Bus types

ISA

Industry Standard Architecture bus, the bus architecture used in the IBM PC/XT and PC/AT. The AT version of the bus is called the AT bus and became a de facto industry standard. Starting in the early 90s, ISA was being replaced by the PCI local bus architecture. The ISA bus is still used in industrial computers, but the most modern computers do not have an ISA bus anymore.

LPT

Line Print Terminal, also known as printer port, this port is mainly used to connect printers, but can also be used for other devices like scanners.

PCI

Peripheral Component Interconnect was developed in the early 90s as the successor of the ISA bus, because a faster bus system was needed. Nowadays most modern computers contain several PCI slots.

More information can be found at the PCI Special Interest Group Website.

PXI

PCI eXtensions for Instrumentation is a modular instrumentation platform designed specifically for measurement and automation applications.
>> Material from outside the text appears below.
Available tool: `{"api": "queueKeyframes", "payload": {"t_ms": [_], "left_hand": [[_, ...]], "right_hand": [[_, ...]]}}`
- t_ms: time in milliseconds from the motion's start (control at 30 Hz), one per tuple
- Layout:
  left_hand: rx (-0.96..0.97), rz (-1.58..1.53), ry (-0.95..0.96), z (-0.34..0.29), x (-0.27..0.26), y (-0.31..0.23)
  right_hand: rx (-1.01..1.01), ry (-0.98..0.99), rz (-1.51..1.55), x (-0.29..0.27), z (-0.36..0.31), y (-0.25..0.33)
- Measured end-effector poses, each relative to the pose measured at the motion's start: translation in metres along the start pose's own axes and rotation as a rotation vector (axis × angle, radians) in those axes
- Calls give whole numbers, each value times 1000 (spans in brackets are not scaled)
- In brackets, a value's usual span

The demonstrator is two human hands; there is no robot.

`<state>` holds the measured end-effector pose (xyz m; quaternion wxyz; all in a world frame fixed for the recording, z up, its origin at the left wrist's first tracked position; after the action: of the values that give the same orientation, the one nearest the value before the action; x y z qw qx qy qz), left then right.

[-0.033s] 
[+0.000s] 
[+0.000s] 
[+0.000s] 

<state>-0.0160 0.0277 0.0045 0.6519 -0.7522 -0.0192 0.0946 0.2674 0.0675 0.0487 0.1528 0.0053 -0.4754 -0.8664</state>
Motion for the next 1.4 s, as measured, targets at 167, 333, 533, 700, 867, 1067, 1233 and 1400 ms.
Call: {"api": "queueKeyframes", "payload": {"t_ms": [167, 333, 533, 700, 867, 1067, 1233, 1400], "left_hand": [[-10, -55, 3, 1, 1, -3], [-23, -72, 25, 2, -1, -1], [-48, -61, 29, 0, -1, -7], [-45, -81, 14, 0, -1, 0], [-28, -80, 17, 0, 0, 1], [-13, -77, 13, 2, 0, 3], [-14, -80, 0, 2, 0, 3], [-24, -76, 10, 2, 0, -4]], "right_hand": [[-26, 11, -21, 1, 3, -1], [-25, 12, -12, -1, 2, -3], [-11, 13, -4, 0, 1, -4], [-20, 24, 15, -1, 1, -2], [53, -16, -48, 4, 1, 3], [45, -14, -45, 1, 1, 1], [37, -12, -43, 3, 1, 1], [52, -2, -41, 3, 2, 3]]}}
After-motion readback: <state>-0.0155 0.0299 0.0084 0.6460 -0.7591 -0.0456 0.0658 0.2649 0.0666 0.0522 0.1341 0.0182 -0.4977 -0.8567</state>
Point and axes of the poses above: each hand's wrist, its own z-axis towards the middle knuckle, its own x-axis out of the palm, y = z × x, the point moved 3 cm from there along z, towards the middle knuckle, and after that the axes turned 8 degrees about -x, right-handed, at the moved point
With PXI, you can select the modules you need to integrate into a single PXI system from multiple vendors. Communication between the modules uses familiar PC-based technologies such as the 132 MB/s PCI bus, allowing high performance communication that leverages widely available software. PXI also integrates timing and synchronization into the system, so that you can pass signals between instruments for high performance and accuracy, without additional cabling.

More information can be found at the PXI Systems Alliance website.

USB

Universal Serial Bus is an interface bus to connect devices to a computer. USB facilitates bus power to power the device. It is a 'hot-swappable' bus, which means that you can connect and disconnect devices while the PC is running. The USB 2.0 standard supports three transfer rates:

  • 1.5 Mbit/s Low Speed
  • 12 Mbit/s High Speed
  • 480 Mbit/s Full Speed

All TiePie engineering USB instruments support 480 Mbit/s Full speed data transfer.